From the listing below, copy each line that contains the word "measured".
**** Source data ****
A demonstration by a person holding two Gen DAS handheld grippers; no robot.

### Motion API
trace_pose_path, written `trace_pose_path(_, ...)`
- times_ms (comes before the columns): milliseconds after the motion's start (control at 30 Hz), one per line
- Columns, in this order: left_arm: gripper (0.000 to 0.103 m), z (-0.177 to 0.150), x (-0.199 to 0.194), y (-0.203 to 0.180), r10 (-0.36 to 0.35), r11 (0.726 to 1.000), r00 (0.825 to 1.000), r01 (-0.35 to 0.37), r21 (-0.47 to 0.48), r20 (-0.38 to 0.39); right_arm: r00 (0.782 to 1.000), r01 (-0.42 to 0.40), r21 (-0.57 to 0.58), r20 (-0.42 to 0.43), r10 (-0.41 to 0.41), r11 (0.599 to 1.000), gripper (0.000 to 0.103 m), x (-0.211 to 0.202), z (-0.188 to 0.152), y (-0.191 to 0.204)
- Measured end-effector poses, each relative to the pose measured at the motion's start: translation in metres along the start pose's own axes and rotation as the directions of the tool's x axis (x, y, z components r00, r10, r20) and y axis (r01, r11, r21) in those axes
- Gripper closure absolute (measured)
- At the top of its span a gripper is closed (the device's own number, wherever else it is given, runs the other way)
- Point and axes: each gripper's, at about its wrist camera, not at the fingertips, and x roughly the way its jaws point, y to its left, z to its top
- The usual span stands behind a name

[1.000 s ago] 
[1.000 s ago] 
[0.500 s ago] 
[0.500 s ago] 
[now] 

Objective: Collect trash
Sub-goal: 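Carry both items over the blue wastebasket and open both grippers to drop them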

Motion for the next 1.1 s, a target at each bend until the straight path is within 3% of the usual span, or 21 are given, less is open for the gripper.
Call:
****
▶ **Solution for this exercise**
- Measured end-effector poses, each relative to the pose measured at the motion's start: translation in metres along the start pose's own axes and rotation as the directions of the tool's x axis (x, y, z components r00, r10, r20) and y axis (r01, r11, r21) in those axes
- Gripper closure absolute (measured)

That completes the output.